EXERCISE
In the records that follow, the lines from the one containing "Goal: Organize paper" to the one containing "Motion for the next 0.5", inclusive, are to be given again exactly.

******

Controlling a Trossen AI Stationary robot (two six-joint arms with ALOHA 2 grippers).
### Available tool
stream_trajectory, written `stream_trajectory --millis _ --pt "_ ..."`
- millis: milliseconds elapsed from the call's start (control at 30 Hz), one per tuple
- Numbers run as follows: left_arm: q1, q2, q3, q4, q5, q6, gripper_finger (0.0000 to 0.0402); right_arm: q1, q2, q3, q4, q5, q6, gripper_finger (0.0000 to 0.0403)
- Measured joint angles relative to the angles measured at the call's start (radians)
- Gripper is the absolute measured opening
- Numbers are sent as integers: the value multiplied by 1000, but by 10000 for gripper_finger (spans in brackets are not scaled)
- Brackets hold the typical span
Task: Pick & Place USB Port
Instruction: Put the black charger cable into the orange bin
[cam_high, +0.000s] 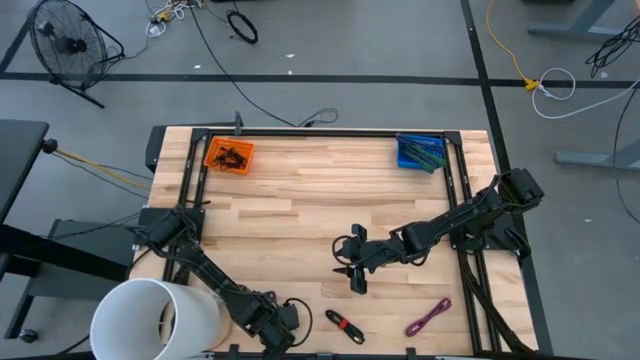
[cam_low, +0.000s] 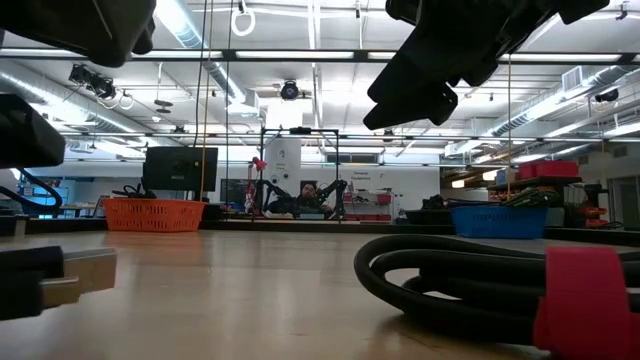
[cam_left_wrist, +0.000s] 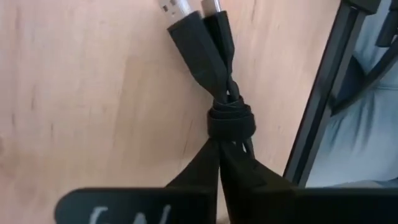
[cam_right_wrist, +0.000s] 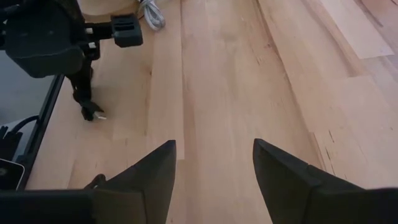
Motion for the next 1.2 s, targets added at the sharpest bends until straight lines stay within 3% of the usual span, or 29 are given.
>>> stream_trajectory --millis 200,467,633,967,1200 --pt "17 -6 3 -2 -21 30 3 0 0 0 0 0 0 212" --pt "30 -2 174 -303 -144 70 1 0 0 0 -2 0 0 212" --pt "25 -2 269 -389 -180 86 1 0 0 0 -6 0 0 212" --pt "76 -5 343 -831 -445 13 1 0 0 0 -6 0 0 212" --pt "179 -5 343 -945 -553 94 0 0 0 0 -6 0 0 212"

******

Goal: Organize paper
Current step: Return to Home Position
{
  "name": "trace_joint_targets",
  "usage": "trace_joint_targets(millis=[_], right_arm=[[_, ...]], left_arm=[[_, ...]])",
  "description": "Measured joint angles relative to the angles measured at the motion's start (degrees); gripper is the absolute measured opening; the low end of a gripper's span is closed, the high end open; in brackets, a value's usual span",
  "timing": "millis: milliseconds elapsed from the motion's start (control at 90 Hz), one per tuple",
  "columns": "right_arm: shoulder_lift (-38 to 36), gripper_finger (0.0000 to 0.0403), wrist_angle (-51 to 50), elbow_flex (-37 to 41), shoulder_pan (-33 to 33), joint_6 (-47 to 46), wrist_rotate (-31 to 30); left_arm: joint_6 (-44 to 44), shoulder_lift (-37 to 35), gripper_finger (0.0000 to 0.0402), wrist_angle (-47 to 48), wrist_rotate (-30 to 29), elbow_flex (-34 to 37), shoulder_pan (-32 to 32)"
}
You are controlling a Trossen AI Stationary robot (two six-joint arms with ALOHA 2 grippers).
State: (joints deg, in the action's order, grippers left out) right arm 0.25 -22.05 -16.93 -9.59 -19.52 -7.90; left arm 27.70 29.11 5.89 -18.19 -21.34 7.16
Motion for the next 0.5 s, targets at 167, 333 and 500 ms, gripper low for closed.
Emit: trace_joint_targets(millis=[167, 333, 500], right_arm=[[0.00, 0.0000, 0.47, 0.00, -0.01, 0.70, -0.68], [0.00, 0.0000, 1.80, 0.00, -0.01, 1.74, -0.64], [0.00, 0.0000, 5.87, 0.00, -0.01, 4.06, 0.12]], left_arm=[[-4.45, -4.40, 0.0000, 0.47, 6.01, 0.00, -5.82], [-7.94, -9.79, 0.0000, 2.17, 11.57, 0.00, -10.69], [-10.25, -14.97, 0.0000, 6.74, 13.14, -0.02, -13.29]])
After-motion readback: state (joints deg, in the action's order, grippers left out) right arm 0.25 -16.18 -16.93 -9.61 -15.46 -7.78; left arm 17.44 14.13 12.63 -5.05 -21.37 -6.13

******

SOLUTION TO THE EXERCISE
Goal: Organize paper
Current step: Return to Home Position
{
  "name": "trace_joint_targets",
  "usage": "trace_joint_targets(millis=[_], right_arm=[[_, ...]], left_arm=[[_, ...]])",
  "description": "Measured joint angles relative to the angles measured at the motion's start (degrees); gripper is the absolute measured opening; the low end of a gripper's span is closed, the high end open; in brackets, a value's usual span",
  "timing": "millis: milliseconds elapsed from the motion's start (control at 90 Hz), one per tuple",
  "columns": "right_arm: shoulder_lift (-38 to 36), gripper_finger (0.0000 to 0.0403), wrist_angle (-51 to 50), elbow_flex (-37 to 41), shoulder_pan (-33 to 33), joint_6 (-47 to 46), wrist_rotate (-31 to 30); left_arm: joint_6 (-44 to 44), shoulder_lift (-37 to 35), gripper_finger (0.0000 to 0.0402), wrist_angle (-47 to 48), wrist_rotate (-30 to 29), elbow_flex (-34 to 37), shoulder_pan (-32 to 32)"
}
You are controlling a Trossen AI Stationary robot (two six-joint arms with ALOHA 2 grippers).
State: (joints deg, in the action's order, grippers left out) right arm 0.25 -22.05 -16.93 -9.59 -19.52 -7.90; left arm 27.70 29.11 5.89 -18.19 -21.34 7.16
Motion for the next 0.5 s, targets at 167, 333 and 500 ms, gripper low for closed.

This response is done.